Israel impôs um bloqueio à entrada de electricidade, combustível, água, material médico e comida em Gaza. A “abertura” do posto fronteiriço de Rafah, após 2 semanas de cerco total, é anedótica, com nem 20 camiões de ajuda humanitária por dia a cruzar a fronteira, quando antes desta última escalada eram 400 camiões diários. Em direito internacional, chama-se a isto punição colectiva, e é terminantemente proibido.

Direito a resistir

A resistência e a luta armada contra uma ocupação colonial é reconhecida pelo direito internacional e está expressamente consagrada. O Protocolo Adicional I (1977) à Convenção de Genebra estabelece que as guerras de libertação são um “exercício do direito à autodeterminação”. Em 1982, a resolução 37/43 da AG da ONU reafirmou “a legitimidade da luta de um povo pela independência, integridade territorial, unidade nacional e libertação de uma dominação colonial ou estrangeira por todos os meios disponíveis, incluindo a luta armada”.

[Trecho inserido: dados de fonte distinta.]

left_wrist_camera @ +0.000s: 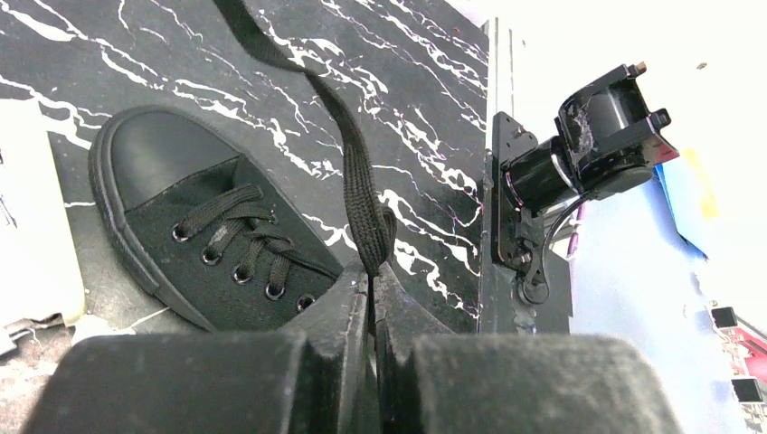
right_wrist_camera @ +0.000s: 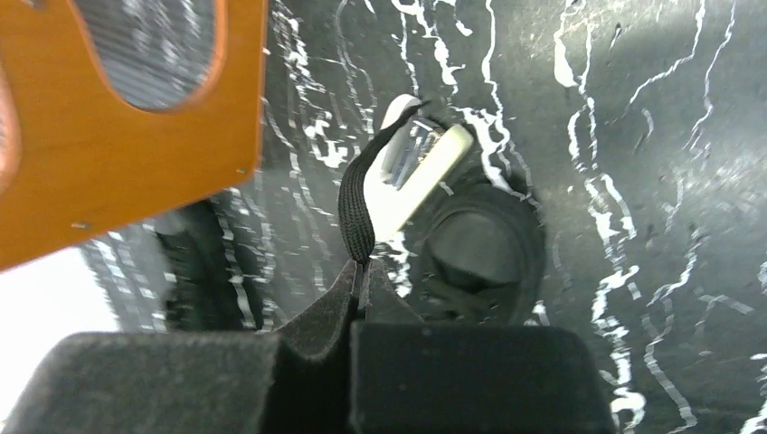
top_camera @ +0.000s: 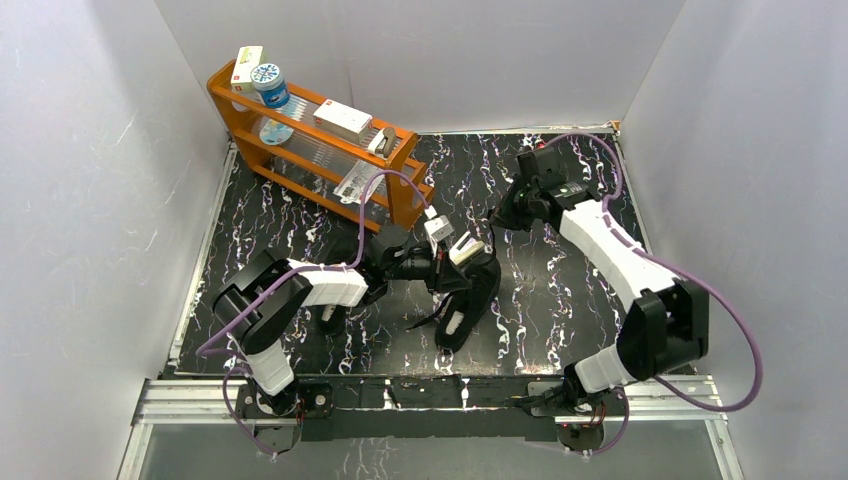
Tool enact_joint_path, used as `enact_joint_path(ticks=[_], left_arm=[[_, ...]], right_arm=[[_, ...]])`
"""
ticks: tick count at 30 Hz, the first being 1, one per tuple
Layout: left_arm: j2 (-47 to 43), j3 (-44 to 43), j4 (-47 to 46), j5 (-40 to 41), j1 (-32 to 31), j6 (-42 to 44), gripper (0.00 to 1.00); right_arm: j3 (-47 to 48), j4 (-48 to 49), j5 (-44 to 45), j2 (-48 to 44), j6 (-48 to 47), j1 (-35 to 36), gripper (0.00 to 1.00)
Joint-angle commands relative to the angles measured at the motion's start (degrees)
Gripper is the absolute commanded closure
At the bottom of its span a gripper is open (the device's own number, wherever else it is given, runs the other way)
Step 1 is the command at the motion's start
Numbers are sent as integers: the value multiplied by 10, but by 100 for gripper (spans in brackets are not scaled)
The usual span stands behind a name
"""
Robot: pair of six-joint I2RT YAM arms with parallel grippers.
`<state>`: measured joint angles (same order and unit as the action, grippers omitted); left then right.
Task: Tie the shoes
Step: Cross the shoelace with the shoelace.
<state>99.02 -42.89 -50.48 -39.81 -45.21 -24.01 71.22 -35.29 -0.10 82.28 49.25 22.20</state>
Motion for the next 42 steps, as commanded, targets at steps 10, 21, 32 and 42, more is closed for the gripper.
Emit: enact_joint_path(ticks=[10,21,32,42], left_arm=[[-39,11,-10,-11,-1,3,100],[-48,25,-3,-9,0,16,100],[-56,28,3,2,0,19,100],[-44,10,-1,-7,4,18,100]], right_arm=[[-39,-55,-148,47,-203,8,100],[104,-328,-59,139,-416,-54,28],[-1,-175,-304,20,-420,-19,38],[-110,-24,-392,-20,-392,-10,34]])
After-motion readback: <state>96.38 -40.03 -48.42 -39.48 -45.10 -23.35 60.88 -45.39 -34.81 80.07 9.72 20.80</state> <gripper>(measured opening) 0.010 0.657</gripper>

A máscara do Ocidente cai quando o mundo observa os líderes europeus a reiterar o apoio a Israel e ao “seu direito a defender-se”. O movimento de porta-aviões norte-americanos para o mediterrâneo aproxima ainda mais a região, e o mundo, de uma guerra de larga escala.

A colocação do poder ocupante como vítima, e a legitimação da violência sobre a população de Gaza como simples acto “de defesa”, é muito perigosa. As constantes questões sobre a condenação ou não do Hamas, ou qualquer grupo da resistência palestiniana, é uma falsa questão, pois põe o foco na violência do rio que tudo arrasta, e esquece a violência das margens que o oprimem.

Um genocídio está em curso e os governos ocidentais cerram fileiras para defender o apartheid e a ocupação israelitas. Já as ruas dizem que os povos da Europa pensam bem diferente.